Наконец пробил колокол, возвещавший о начале банкета, и Карл Иохаузен, во главе нескольких сот товарищей, направился в отведенный им просторный зал.
Вскоре во дворе не осталось никого, кроме Ивана Николева, Господина и около пятидесяти славянских студентов, которые все медлили вернуться домой к своим домочадцам или в приютившие их семьи.
Поскольку ничего их здесь не удерживало, разумнее всего было бы тотчас же уйти. Таково было и мнение Ивана Николева. Однако напрасно старался он убедить в этом своих товарищей. Казалось, что Господина и других удерживали здесь какие-то цепи, их как магнитом тянуло в зал торжественного собрания.
Так продолжалось минут двадцать.

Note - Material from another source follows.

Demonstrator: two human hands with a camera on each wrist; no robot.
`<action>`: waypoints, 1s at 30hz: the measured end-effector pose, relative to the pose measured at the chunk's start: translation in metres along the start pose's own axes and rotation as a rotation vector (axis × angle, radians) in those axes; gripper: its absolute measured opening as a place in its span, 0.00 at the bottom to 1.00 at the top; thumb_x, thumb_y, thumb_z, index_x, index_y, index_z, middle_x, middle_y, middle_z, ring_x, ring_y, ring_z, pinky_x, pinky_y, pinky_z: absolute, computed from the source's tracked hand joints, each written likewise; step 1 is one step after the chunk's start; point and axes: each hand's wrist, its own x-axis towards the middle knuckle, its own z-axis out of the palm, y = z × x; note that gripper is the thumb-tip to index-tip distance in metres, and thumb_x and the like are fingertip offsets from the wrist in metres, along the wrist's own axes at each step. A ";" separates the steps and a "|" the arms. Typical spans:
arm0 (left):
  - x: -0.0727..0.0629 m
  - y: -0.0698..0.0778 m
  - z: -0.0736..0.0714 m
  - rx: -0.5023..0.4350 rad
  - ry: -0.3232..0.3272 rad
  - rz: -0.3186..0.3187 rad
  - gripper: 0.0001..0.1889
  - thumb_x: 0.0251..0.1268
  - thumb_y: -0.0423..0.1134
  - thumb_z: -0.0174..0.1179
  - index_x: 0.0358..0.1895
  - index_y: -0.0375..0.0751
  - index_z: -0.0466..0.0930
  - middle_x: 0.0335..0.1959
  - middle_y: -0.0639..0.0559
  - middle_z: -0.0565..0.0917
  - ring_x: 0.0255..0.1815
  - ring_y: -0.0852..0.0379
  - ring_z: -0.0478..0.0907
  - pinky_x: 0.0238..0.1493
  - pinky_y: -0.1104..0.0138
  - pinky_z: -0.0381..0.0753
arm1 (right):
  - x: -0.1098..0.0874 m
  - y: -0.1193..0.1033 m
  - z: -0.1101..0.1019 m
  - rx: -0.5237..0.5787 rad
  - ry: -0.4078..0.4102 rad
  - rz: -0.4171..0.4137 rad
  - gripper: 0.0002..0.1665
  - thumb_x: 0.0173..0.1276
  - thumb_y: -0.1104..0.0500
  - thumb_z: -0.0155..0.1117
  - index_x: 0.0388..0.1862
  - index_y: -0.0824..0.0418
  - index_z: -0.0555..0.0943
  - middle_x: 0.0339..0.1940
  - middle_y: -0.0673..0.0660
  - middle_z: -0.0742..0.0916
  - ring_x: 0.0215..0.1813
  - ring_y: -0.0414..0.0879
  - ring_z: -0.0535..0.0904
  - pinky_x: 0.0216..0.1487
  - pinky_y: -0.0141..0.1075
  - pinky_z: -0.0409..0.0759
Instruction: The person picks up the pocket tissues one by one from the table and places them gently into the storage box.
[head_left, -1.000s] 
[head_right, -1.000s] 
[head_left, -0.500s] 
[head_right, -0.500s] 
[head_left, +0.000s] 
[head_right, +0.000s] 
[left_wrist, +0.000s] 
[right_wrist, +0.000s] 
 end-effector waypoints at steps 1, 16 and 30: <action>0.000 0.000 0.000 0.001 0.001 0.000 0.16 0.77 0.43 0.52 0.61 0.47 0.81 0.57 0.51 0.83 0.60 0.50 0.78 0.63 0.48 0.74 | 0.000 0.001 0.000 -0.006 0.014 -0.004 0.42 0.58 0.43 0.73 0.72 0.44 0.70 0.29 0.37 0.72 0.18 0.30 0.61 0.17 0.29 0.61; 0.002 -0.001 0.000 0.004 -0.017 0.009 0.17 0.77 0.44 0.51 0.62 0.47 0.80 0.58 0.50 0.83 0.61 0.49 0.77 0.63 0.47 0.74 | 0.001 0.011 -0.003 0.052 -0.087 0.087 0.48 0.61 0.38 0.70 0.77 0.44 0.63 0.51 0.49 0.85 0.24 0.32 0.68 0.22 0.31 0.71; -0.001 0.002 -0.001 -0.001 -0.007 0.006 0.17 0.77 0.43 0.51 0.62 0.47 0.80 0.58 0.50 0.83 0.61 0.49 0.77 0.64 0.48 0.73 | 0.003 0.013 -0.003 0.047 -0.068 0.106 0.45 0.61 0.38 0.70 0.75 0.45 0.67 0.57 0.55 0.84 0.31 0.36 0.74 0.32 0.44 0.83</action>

Студенты молча шагали по двору, время от времени приближаясь к выходившим на двор открытым окнам зала. Чего же они ждали? Чего хотели? Услышать шумные голоса, доносившиеся до них, ответить на обидные слова, обращенные к ним?..
Так или иначе, собравшиеся в зале не стали дожидаться конца банкета, чтобы петь и произносить тосты. Они разгорячились от первых же бокалов вина. Увидев через открытые окна, что Иван Николев и его друзья находятся достаточно близко, они воспользовались этим для личных выпадов.

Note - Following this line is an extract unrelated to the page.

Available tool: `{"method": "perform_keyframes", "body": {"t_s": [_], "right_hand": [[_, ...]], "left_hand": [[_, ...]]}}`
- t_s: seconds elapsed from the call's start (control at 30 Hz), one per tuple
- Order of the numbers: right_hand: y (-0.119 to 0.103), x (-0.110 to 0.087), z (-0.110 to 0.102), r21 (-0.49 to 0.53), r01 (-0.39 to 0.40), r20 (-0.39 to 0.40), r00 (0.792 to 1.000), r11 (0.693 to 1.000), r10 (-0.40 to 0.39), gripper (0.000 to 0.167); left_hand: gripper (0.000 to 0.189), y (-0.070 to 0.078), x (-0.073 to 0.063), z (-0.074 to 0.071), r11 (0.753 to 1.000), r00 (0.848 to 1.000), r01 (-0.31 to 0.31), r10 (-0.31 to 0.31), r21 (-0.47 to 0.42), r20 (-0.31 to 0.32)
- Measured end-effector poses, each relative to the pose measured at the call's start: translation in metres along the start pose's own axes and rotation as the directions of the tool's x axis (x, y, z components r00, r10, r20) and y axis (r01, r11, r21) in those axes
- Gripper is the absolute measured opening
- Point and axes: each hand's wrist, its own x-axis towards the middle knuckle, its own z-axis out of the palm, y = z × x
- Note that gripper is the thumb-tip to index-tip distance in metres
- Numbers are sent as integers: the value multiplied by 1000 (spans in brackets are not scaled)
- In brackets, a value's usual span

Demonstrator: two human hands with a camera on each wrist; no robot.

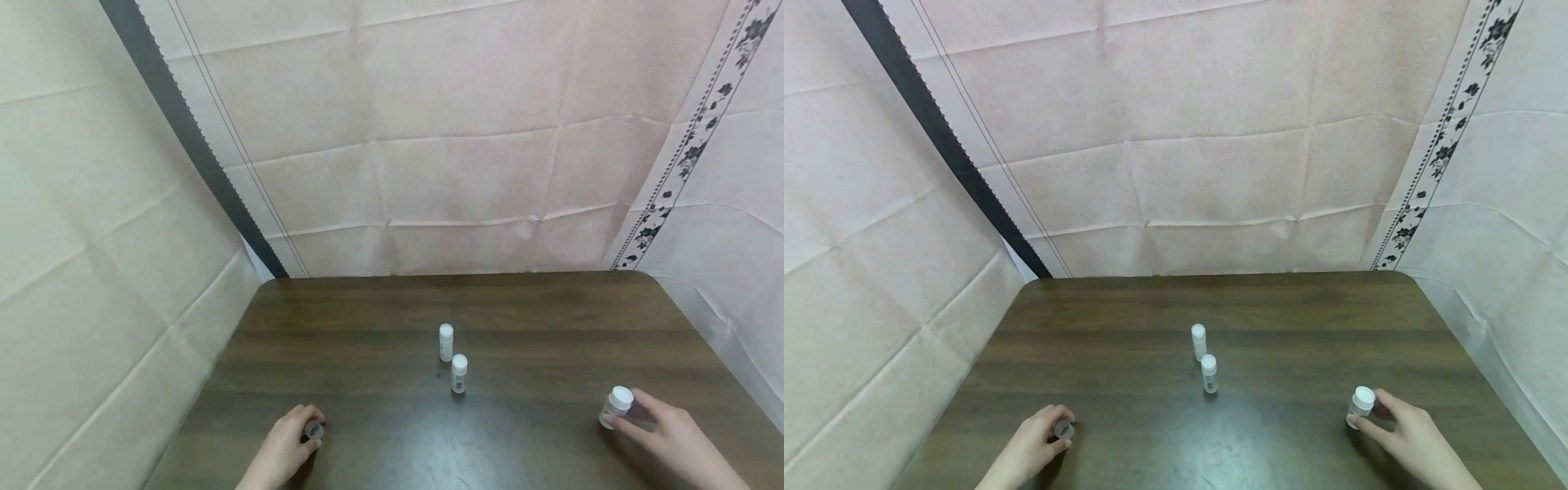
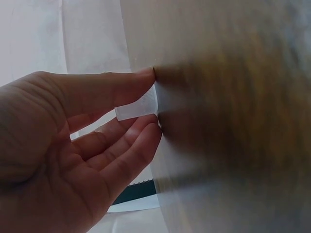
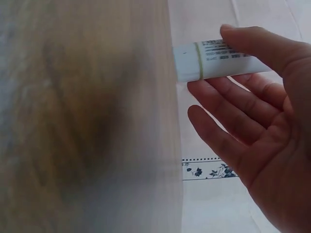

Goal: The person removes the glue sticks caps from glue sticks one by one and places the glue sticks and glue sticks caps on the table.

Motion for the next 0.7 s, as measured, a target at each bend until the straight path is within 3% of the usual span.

Иван сделал еще одну последнюю попытку уговорить товарищей.
— Уйдемте отсюда… — сказал он.
— Нет! — ответил Господин.
— Нет! — в один голос поддержали остальные.

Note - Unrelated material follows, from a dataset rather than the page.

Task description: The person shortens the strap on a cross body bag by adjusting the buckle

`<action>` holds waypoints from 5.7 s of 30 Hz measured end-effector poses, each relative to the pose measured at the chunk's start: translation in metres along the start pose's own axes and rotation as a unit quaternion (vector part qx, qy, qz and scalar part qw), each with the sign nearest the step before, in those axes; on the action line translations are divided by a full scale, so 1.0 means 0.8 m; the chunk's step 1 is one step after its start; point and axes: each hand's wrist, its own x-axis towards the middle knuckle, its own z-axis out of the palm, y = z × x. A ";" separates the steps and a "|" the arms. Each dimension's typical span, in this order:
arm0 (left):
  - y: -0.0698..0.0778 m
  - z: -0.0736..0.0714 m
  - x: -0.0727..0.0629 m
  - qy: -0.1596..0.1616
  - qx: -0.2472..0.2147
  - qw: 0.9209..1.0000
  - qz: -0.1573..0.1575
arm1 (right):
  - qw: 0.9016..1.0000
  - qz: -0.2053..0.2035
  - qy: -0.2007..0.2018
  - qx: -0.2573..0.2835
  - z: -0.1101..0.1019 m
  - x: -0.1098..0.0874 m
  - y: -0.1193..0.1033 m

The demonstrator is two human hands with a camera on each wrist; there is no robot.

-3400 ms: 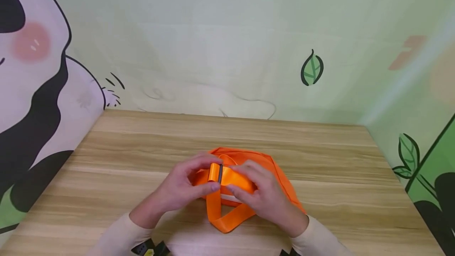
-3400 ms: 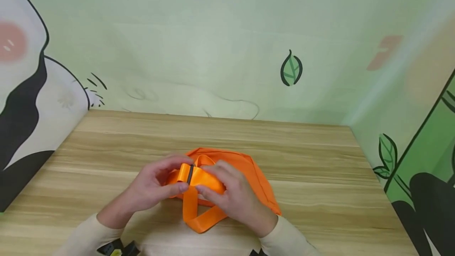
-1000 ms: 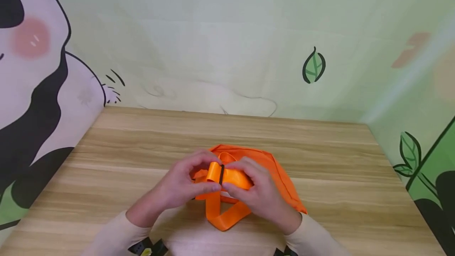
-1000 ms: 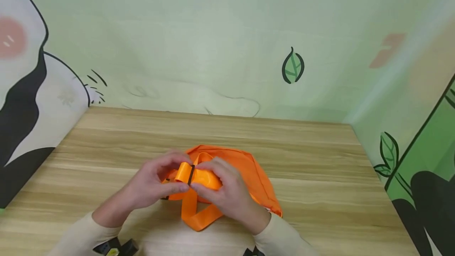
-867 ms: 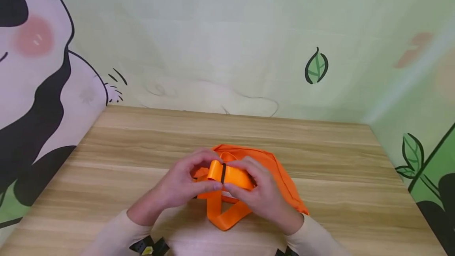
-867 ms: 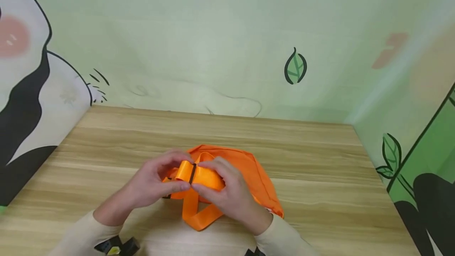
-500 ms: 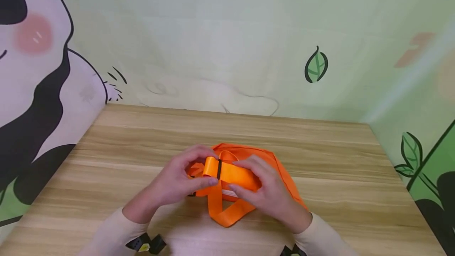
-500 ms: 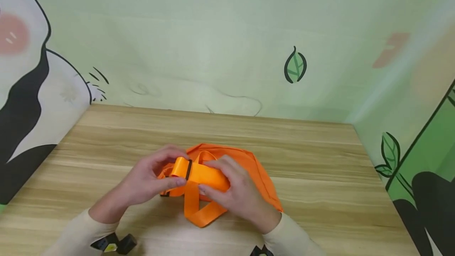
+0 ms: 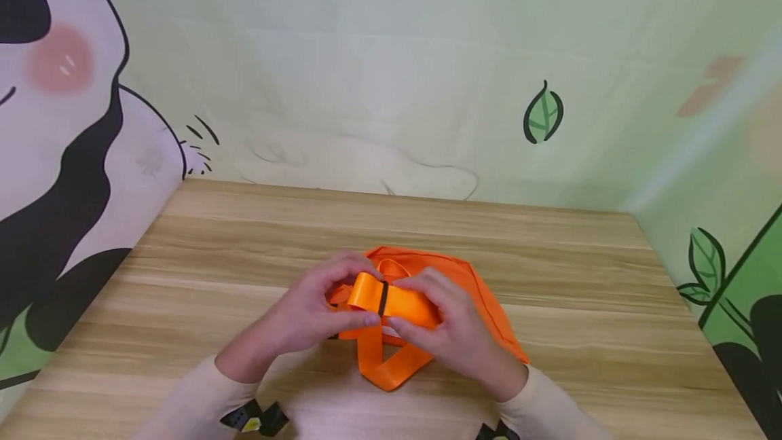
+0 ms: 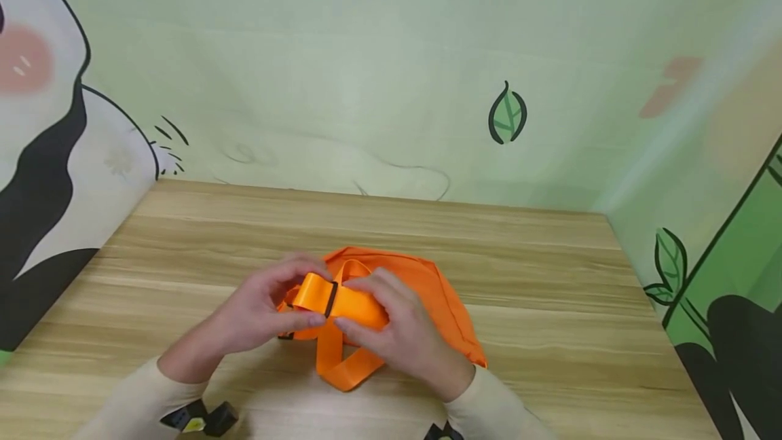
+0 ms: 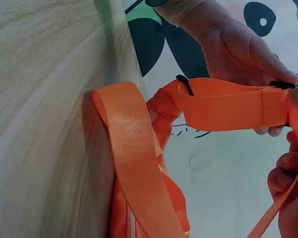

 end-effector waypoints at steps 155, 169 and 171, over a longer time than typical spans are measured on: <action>-0.013 0.028 0.004 0.030 0.076 0.996 0.044 | 0.994 0.077 0.010 0.076 -0.007 -0.017 0.006; -0.012 0.024 -0.001 0.078 0.038 0.995 0.042 | 0.990 0.131 -0.030 0.029 -0.023 -0.028 0.008; -0.013 0.025 -0.001 0.076 0.031 0.995 0.050 | 0.993 0.114 -0.026 0.026 -0.022 -0.028 0.010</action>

— Значит, вы отказываетесь меня слушать и следовать за мной?..
— Мы хотим услышать, какие дерзости позволят себе эти пьяные германцы. И если нам не понравятся их слова, — ты сам, Иван, последуешь за нами!
— Идем, Господня, — сказал Иван, — я настаиваю.
— Подожди, — возразил Господин, — через несколько минут ты сам не захочешь уйти!
Возбуждение в зале все усиливалось: шум голосов вперемежку со звоном стаканов, возгласы, крики «хох» громыхали, как выстрелы. Собравшиеся затянули хором во весь голос протяжную песню. Это была однообразная, в ритме на три четверти, песня, широко распространенная в немецких университетах:
Gaudeamus igitur,
Juvenes dum sumus!
Post jucundam juventutem,
Post molestam senectutem
Читатель согласится, что эти слова звучат довольно уныло и больше подходят для похоронного напева. Все равно что петь на десерт «De profundis»[14]. В общем, эта песня совершенно в характере германцев.
Вдруг на дворе раздался голос, который запел: «О Рига, кто сделал тебя столь прекрасной?.. Это сделали порабощенные латыши! Да грядет день, когда мы сможем откупить у немцев твой замок и заставить их плясать на раскаленных камнях!»
Это Господин затянул могучую широкую русскую песню.